- _What you have to do_
Among the lines of data below, reproduce only those from the one with "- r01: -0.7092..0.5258" through the one with "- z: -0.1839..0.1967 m", exactly as they stand, both ends included.

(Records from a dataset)
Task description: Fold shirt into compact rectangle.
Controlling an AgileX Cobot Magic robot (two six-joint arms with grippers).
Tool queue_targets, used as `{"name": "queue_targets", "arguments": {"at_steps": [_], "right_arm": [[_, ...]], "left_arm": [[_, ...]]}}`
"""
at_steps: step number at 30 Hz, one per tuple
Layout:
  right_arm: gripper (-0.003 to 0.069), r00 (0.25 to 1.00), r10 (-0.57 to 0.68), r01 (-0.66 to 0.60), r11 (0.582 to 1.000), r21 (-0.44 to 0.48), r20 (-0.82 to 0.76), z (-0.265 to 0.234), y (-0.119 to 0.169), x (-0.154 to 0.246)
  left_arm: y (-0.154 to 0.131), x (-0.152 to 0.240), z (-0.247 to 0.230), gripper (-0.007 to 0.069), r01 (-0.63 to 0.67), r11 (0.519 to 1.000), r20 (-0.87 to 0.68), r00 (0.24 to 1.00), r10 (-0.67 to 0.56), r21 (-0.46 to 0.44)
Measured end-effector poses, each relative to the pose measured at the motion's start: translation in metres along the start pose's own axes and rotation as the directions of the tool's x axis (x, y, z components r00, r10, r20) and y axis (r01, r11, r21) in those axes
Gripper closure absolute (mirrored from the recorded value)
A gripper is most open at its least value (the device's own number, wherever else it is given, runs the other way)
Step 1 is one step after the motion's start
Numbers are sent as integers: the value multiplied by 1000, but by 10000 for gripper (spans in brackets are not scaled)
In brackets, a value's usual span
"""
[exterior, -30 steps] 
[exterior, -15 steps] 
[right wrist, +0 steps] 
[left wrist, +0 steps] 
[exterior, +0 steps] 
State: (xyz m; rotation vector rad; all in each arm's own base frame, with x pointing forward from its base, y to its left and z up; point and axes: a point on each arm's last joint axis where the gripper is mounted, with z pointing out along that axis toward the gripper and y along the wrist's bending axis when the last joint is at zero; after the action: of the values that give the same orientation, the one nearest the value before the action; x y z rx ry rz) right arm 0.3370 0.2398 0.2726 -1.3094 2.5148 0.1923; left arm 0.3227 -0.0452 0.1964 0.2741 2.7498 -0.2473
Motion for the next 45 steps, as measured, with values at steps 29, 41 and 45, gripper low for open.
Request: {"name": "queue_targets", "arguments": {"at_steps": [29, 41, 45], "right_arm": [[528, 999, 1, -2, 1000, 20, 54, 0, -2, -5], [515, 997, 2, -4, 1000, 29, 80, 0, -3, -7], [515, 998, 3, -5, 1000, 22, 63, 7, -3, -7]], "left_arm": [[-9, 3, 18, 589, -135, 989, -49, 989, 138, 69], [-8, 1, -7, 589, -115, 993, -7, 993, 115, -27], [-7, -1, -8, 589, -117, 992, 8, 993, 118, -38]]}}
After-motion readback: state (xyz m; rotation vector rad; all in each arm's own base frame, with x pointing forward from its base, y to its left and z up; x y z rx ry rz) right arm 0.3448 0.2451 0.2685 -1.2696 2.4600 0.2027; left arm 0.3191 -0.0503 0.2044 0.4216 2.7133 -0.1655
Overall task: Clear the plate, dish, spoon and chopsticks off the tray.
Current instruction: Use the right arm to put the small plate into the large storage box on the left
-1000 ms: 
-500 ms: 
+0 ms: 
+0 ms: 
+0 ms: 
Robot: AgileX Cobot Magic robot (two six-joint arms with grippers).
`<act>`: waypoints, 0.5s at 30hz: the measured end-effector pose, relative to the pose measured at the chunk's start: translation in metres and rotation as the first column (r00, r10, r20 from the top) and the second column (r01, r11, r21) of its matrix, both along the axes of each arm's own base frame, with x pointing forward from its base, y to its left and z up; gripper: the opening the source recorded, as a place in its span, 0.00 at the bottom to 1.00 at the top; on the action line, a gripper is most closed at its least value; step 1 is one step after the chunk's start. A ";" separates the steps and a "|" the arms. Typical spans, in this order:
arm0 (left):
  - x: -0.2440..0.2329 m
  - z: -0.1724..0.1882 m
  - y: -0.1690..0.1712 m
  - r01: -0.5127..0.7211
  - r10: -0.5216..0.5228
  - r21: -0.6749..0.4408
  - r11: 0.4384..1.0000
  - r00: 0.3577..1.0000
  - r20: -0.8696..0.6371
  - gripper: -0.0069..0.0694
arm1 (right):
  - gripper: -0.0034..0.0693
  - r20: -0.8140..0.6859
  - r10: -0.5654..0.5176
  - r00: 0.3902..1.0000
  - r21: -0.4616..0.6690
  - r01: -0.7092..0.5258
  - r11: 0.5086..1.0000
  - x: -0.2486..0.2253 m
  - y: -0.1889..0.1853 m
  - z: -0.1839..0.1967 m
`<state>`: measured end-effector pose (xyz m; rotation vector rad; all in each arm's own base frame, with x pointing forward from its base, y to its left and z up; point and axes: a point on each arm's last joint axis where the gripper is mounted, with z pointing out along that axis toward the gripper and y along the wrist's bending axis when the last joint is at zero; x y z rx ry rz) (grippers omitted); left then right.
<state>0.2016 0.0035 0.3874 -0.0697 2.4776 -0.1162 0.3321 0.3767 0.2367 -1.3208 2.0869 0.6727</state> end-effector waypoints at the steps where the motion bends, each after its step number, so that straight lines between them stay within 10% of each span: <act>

- _Response box_
  - r01: -0.7092..0.5258
  - r11: 0.5086..1.0000
  - x: -0.2486..0.2253 m
  - y: -0.1889..0.1853 m
  - z: -0.1839..0.1967 m

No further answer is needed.